Książką,
którą zdecydowałam się przeczytać jest „Delirium”. Opowiada o świecie, w którym
miłość jest uznawana za chorobę i by jej nie ulec, należy w dniu swoich 18
urodzin poddać się zabiegowi wyleczenia. Po nim człowiek nie jest już zdolny,
by kogokolwiek kochać, nie tęskni, nie płacze. Nastolatkowie, którzy nie
przystąpili jeszcze do zabiegu, mają surowe zasady. Po godzinie 21 nie wolno im
opuszczać swoich domów, zabronione są kontakty między dziewczętami i chłopcami.

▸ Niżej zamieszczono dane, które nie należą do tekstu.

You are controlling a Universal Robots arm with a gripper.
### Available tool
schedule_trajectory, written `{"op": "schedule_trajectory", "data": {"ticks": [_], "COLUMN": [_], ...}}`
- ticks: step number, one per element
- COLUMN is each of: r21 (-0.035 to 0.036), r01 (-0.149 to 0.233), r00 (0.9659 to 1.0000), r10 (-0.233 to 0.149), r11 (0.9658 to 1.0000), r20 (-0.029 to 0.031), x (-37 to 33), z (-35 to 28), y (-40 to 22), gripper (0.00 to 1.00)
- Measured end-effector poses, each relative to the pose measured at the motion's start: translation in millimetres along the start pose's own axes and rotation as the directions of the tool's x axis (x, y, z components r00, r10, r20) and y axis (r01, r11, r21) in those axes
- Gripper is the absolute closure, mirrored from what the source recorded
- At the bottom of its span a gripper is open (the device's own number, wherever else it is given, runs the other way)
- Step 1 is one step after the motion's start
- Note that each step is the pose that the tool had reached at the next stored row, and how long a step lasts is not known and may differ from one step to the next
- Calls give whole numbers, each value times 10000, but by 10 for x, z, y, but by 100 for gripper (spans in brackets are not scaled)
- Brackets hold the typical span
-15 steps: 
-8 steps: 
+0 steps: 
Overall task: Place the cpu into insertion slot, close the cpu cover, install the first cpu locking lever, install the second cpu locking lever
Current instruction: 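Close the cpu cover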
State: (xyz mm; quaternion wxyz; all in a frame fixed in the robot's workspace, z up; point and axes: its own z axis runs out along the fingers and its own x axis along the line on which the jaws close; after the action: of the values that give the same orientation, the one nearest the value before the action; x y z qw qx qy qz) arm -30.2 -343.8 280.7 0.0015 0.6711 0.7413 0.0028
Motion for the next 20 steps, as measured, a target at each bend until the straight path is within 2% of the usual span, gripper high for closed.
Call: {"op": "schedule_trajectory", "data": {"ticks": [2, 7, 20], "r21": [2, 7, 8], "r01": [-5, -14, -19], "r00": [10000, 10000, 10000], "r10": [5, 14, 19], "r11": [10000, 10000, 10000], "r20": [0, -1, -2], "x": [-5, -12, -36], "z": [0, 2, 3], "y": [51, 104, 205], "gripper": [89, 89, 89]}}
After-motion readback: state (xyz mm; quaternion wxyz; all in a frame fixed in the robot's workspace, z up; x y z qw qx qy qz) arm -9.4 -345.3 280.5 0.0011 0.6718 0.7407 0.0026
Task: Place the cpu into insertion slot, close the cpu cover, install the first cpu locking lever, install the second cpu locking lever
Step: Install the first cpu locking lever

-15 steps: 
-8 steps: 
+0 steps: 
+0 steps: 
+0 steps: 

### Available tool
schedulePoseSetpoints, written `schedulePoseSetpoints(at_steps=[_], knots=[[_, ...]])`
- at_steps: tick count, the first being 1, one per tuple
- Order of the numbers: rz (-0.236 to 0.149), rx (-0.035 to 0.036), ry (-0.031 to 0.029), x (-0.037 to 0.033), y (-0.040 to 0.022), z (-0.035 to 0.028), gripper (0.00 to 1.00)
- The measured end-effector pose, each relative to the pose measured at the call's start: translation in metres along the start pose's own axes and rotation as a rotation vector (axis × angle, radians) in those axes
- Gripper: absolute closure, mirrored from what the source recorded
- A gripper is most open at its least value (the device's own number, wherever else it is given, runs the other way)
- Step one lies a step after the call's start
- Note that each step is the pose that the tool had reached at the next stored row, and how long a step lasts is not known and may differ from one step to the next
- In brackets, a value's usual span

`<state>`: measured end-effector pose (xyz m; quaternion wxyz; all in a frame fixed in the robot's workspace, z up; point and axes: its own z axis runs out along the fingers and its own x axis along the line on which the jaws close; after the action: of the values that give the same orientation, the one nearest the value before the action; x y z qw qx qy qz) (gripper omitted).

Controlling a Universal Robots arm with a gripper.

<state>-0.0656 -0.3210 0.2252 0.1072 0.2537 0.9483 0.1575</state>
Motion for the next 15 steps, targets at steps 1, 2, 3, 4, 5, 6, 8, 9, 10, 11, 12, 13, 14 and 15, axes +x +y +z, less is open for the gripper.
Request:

Jeśli ktoś zachoruje na delirię, przystępuje do zabiegu wcześniej, jednakże
skutki uboczne przedwczesnego zabiegu są tragiczne. Przed „wyleczeniem” każdy
przechodzi ewaluację, dzięki której młodzież jest dobierana w pary, a jeden z 5 kandydatów wybranych przez komisję zostaje
mężem lub żoną danej osoby.
Główną
bohaterką książki jest Lena, która z upragnieniem czeka na zabieg. Pragnie ona
zapomnieć o matce, która pomimo licznych starań nigdy nie została wyleczona i
popełniła samobójstwo. Pewnego dnia przez przypadek wraz ze swoją najlepszą
przyjaciółką, poznaje Alexa - przystojnego strażnika laboratorium. Dziewczyna
nie zdaje sobie sprawy z tego, że powoli zakochuje się w nim, wbrew prawu. Na
drodze do ich szczęścia stoi tylko
jedno. Alex ma 19 lat i jest wyleczony, przynajmniej z pozoru. Z biegiem czasu
dowiadujemy się, że Alex tak naprawdę pochodzi z głuszy, miejsca za wysokim
murem, gdzie żadne zasady nie obowiązują. Czy w takim razie Lena i Alex będą
mogli być razem?
Książka
bardzo mi się spodobała. Świat stworzony przez Lauren Oliver jest całkiem inny
niż nasz. Porusza temat miłości,
poświęcenia i tęsknoty. Autorka „Delirium” doskonale potrafi manipulować uczuciami
czytelnika. Możemy cieszyć się lub płakać razem z bohaterami.